[Opening Provided entries section]
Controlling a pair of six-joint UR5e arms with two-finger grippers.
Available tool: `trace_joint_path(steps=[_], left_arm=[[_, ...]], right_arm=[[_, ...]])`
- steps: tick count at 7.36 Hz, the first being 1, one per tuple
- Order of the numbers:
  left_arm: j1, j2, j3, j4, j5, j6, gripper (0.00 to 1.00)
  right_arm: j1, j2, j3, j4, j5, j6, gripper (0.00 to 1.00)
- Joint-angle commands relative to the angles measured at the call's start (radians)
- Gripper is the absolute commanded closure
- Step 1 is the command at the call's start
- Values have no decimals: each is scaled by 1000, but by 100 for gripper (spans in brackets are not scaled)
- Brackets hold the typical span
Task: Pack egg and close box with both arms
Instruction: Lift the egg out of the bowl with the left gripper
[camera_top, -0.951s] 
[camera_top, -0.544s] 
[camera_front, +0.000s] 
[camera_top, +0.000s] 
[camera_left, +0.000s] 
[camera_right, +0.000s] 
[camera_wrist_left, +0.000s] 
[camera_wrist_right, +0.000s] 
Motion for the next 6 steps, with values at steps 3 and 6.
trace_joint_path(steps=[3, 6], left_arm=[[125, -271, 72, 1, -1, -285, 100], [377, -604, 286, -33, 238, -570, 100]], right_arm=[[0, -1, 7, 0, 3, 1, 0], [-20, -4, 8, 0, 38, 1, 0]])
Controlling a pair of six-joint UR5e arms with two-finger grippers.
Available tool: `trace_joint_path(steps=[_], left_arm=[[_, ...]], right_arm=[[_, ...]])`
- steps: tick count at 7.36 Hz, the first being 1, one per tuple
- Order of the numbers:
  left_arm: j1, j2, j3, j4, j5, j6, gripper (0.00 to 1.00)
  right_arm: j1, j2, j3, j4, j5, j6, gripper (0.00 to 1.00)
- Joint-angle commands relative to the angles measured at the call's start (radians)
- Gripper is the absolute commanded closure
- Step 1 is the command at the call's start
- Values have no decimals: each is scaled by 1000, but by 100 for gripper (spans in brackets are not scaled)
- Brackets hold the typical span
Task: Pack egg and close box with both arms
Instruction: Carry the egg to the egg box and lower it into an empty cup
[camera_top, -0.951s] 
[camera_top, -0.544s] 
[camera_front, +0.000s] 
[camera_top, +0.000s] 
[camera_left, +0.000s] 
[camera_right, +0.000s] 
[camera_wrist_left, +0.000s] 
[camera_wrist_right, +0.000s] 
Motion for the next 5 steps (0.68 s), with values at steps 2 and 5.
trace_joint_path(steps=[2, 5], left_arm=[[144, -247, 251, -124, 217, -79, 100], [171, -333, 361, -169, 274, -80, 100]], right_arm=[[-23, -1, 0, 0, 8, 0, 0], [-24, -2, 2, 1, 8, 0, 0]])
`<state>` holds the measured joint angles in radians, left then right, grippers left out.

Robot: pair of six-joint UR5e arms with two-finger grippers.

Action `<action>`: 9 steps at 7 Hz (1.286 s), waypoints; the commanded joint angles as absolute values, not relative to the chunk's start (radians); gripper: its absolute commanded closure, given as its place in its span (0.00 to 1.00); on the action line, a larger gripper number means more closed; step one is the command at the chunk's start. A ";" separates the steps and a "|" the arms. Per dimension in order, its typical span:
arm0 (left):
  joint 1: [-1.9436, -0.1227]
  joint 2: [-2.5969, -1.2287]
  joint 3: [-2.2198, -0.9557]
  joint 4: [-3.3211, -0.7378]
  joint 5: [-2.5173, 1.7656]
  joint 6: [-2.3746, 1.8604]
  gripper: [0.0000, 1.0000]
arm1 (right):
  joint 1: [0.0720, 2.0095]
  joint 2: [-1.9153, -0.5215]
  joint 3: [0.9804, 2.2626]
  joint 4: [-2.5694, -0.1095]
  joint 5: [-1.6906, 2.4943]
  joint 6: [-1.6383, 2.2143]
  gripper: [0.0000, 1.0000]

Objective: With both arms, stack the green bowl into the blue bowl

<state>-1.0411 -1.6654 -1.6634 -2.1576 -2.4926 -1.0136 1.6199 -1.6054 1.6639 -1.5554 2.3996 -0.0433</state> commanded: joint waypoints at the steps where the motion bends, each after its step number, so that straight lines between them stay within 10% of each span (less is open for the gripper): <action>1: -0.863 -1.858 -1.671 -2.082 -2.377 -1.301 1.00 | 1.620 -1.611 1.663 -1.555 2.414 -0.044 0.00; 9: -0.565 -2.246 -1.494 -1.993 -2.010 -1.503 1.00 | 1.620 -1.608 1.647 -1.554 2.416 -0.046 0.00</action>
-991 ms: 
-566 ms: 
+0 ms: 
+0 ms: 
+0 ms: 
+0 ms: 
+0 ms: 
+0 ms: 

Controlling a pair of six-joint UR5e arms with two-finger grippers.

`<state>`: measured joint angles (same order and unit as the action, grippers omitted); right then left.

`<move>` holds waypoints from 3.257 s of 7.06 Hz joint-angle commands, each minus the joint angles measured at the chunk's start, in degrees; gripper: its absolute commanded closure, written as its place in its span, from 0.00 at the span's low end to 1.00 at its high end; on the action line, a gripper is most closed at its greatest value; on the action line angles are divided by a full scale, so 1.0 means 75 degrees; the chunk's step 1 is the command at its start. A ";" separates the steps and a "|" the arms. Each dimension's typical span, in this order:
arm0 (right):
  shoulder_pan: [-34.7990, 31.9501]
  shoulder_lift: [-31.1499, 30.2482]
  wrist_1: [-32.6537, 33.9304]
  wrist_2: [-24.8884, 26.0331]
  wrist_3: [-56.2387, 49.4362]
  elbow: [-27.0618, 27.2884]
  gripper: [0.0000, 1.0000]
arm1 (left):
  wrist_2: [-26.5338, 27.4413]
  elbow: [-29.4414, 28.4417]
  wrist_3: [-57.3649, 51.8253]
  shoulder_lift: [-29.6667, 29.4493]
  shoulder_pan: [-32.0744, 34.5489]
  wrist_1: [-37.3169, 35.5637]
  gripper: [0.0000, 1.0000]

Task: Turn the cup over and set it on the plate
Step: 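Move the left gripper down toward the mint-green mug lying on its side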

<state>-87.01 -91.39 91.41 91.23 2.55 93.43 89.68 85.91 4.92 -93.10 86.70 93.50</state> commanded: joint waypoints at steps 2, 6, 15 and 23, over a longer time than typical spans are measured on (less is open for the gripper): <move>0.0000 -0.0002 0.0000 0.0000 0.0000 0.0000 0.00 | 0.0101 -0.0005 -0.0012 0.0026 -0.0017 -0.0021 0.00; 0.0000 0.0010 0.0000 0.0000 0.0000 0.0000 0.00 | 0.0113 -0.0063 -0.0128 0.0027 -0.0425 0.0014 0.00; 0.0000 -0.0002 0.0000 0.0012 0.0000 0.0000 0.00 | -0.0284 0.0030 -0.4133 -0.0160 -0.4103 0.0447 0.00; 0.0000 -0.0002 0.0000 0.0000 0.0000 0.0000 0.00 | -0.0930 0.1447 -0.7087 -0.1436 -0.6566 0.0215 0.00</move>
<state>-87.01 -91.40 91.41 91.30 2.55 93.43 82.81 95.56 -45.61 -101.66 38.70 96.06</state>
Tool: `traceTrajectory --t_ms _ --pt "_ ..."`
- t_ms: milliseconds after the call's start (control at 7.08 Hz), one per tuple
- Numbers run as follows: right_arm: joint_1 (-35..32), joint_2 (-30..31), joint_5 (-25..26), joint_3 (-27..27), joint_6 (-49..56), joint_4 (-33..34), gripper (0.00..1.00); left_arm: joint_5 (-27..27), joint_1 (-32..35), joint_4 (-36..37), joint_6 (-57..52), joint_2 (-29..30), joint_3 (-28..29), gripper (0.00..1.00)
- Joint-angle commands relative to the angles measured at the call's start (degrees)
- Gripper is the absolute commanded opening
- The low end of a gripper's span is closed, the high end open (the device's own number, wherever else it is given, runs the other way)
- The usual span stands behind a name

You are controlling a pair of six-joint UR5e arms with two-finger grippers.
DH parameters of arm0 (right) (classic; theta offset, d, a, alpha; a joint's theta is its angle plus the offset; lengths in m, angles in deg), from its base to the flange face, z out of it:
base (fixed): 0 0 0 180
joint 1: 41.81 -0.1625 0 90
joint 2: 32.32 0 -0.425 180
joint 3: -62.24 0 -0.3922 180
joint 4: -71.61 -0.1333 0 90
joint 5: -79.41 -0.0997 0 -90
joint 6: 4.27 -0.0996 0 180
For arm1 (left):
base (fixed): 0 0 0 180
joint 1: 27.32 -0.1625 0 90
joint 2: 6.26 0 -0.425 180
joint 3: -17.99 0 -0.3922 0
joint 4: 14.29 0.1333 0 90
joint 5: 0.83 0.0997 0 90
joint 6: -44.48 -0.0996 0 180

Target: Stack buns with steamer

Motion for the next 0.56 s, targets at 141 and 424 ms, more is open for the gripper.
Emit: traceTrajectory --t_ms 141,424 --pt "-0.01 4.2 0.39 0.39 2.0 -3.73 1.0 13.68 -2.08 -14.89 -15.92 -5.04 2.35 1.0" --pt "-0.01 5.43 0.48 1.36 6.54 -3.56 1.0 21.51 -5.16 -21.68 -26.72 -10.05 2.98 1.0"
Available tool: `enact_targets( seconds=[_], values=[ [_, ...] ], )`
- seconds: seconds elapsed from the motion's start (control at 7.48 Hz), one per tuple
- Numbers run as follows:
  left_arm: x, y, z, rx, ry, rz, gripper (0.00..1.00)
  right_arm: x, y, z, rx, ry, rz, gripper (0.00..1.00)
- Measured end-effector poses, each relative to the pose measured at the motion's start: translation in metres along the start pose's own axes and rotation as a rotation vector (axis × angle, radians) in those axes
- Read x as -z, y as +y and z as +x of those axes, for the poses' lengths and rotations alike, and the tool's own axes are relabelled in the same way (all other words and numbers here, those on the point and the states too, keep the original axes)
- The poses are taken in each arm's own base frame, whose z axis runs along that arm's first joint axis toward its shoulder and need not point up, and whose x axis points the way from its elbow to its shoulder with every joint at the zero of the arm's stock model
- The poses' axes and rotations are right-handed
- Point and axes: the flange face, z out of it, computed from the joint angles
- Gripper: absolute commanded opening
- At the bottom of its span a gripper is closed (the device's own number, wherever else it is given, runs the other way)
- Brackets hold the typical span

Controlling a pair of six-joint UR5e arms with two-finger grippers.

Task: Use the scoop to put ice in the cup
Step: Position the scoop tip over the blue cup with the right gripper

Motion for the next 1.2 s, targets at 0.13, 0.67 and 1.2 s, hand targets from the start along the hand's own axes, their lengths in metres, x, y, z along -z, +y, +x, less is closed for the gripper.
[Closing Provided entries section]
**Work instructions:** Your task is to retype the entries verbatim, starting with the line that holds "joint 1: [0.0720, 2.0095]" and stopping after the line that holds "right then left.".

**Completed task:**
  joint 1: [0.0720, 2.0095]
  joint 2: [-1.9153, -0.5215]
  joint 3: [0.9804, 2.2626]
  joint 4: [-2.5694, -0.1095]
  joint 5: [-1.6906, 2.4943]
  joint 6: [-1.6383, 2.2143]
  gripper: [0.0000, 1.0000]

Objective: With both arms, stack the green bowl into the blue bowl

<state>-1.0411 -1.6654 -1.6634 -2.1576 -2.4926 -1.0136 1.6199 -1.6054 1.6639 -1.5554 2.3996 -0.0433</state> commanded: joint waypoints at the steps where the motion bends, each after its step number, so that straight lines between them stay within 10% of each span (less is open for the gripper): <action>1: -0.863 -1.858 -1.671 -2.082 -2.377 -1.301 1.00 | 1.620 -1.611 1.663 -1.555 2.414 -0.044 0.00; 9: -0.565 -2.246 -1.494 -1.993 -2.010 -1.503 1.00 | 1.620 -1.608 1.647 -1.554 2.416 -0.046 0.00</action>
-991 ms: 
-566 ms: 
+0 ms: 
+0 ms: 
+0 ms: 
+0 ms: 
+0 ms: 
+0 ms: 

Controlling a pair of six-joint UR5e arms with two-finger grippers.

`<state>`: measured joint angles (same order and unit as the action, grippers omitted); right then left.

No other output is needed; the exercise is complete.